A confederação busca suspender a norma que interfere nas semifinais da Copa Brasil, afetando diretamente a jogadora Tiffany Abreu.

Redação Jornal de Brasília

27/02/2026 16h59

Foto: Carolina Oliveira/Osasco

Foto: Carolina Oliveira/Osasco

A Confederação Brasileira de Voleibol (CBV) protocolou uma ação no Supremo Tribunal Federal (STF) para suspender uma lei municipal de Londrina, no Paraná, que proíbe a participação de atletas transgêneros em eventos esportivos na cidade.

O pedido foi apresentado na última quarta-feira (25) e é relatado pela ministra Cármen Lúcia.
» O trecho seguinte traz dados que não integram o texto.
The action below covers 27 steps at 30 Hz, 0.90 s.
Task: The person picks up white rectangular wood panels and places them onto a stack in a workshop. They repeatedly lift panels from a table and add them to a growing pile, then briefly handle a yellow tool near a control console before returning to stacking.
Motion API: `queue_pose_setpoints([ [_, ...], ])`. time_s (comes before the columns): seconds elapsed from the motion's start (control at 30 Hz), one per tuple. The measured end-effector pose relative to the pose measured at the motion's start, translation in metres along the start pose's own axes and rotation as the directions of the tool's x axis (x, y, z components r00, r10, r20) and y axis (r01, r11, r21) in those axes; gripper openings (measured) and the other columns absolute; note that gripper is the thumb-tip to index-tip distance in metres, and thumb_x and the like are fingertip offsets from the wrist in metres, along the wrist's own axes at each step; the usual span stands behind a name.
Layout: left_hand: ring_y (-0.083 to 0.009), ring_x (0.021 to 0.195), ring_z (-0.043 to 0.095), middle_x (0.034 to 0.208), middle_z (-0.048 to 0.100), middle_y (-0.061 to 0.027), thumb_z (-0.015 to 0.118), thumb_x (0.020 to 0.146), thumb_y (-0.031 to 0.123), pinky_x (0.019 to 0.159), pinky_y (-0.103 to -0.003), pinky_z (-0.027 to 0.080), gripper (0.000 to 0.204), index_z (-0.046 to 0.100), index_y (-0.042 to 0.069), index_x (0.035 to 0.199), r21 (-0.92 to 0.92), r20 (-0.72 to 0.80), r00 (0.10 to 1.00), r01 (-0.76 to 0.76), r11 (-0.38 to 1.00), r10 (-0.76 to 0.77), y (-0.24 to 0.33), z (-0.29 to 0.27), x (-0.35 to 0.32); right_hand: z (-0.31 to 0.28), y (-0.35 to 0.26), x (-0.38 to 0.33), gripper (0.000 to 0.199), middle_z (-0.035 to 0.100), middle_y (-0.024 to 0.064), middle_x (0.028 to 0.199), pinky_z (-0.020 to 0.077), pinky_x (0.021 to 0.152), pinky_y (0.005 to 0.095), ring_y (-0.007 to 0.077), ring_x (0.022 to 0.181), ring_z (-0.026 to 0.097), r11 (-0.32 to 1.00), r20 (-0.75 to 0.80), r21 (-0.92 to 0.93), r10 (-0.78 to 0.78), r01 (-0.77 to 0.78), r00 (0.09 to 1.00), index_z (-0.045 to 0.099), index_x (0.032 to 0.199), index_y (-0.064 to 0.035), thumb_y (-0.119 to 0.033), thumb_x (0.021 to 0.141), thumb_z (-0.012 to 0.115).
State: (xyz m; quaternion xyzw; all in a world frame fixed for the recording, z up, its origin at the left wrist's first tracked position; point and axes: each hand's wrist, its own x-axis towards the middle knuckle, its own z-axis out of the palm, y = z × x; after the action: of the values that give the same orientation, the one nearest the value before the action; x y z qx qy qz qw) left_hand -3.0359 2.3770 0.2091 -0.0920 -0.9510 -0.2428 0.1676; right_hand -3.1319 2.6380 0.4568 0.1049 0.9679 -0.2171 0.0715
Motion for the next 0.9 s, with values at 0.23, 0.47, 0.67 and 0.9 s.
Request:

A norma, que entrou em vigor em 2024, interfere nas semifinais da Copa Brasil de vôlei, programadas para este final de semana no município paranaense.

A proibição afeta diretamente a atleta Tiffany Abreu, a primeira mulher transgênero a disputar competições de vôlei no país. Ela integra o time do Osasco São Cristóvão Saúde, que tem partida marcada para esta sexta-feira (27) contra o Sesc RJ Flamengo, no ginásio do Moringão, em Londrina.

Na ação, a CBV argumenta que Tiffany Abreu está devidamente registrada e apta a competir, conforme os regulamentos da entidade, que autorizam a participação de atletas trans nas competições nacionais, desde que cumpridos os requisitos de elegibilidade. A confederação destaca que a atleta já participou de partidas anteriores sem intercorrências.

Em nota, o Osasco São Cristóvão Saúde reforçou o apoio à jogadora, que atua profissionalmente há mais de oito anos com conduta exemplar e em conformidade com os critérios médicos da CBV. O clube enfatizou seus valores de inclusão, diversidade e respeito, defendendo o direito constitucional de Tiffany ao trabalho e à prática esportiva, livre de discriminação.